EXERCISE GOAL »
Read through the material below and find each line that has the word "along"; copy it.

GIVEN DATA »

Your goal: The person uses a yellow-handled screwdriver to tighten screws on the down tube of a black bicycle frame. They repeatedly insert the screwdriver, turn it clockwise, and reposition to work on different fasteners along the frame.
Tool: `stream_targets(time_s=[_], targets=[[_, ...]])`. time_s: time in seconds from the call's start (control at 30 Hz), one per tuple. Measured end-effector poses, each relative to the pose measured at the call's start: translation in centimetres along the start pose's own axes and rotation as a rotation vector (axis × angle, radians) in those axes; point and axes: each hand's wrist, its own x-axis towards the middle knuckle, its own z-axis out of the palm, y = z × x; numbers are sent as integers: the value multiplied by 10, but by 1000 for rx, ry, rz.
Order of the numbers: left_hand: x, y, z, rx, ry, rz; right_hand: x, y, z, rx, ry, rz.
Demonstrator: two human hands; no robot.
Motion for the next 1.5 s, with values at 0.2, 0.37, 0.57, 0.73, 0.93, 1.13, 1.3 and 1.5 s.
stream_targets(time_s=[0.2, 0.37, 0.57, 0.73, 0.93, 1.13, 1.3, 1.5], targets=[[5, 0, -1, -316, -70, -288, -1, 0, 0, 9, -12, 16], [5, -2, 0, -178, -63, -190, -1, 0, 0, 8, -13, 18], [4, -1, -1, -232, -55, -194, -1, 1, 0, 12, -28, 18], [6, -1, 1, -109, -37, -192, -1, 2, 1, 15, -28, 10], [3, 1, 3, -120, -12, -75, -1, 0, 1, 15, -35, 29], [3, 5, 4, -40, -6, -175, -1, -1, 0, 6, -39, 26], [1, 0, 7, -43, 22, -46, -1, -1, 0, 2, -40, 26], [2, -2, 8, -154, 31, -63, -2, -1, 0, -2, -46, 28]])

ANSWER TO THIS PROBLEM »
Your goal: The person uses a yellow-handled screwdriver to tighten screws on the down tube of a black bicycle frame. They repeatedly insert the screwdriver, turn it clockwise, and reposition to work on different fasteners along the frame.
Tool: `stream_targets(time_s=[_], targets=[[_, ...]])`. time_s: time in seconds from the call's start (control at 30 Hz), one per tuple. Measured end-effector poses, each relative to the pose measured at the call's start: translation in centimetres along the start pose's own axes and rotation as a rotation vector (axis × angle, radians) in those axes; point and axes: each hand's wrist, its own x-axis towards the middle knuckle, its own z-axis out of the palm, y = z × x; numbers are sent as integers: the value multiplied by 10, but by 1000 for rx, ry, rz.

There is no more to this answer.